Absolutely unreal that Apple does all the hard work of creating & maintaining the AppStore (not to mention iOS), provide developers with all the tools they need to create great apps as well as a huge range of customers to buy your apps and so on, and because of a bunch of freeloading whiners (Ek & Sweeny chief among them) Apple is now expected to give it all away for free.

Sad times indeed.
 
Absolutely unreal that Apple does all the hard work of creating & maintaining the AppStore (not to mention iOS), provide developers with all the tools they need to create great apps as well as a huge range of customers to buy your apps and so on, and because of a bunch of freeloading whiners (Ek & Sweeny chief among them) Apple is now expected to give it all away for free.

Sad times indeed.
Yep, amazing what can be done on the backs of others who do the hard work and then must give away their IP for $0.
 
when people download apps from this place do not blame apple when you get hacked or you phone starts messing up because you download a bad App. do not complain, you are to blame for using the altstore nothing good is going to come from this.

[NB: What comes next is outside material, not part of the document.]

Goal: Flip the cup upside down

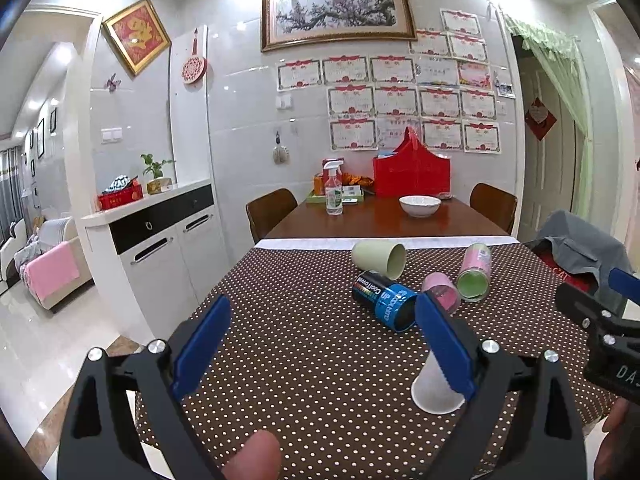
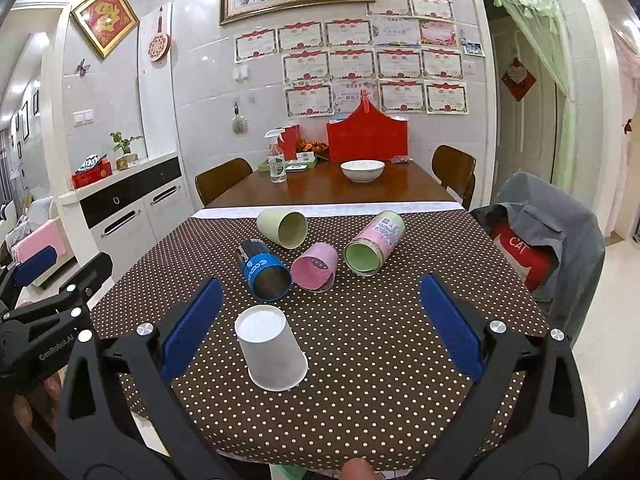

They will point the finger at Apple when apple has nothing to do with it.
Wow people are actually held responsible for their actions for once? Shock. Horror. Unprecedented. Unbelievable. Brand new concept in 2025 lol.
Whether it's 6 or 6,000 or 6 million, the point is consumer choice, which we should all be fans of.
Yet we can all see many people love “freedom” and “lack of choice” at the same time. So yeah, at least in US, Apple won’t need to worry about needing to do anything about alternative App Store.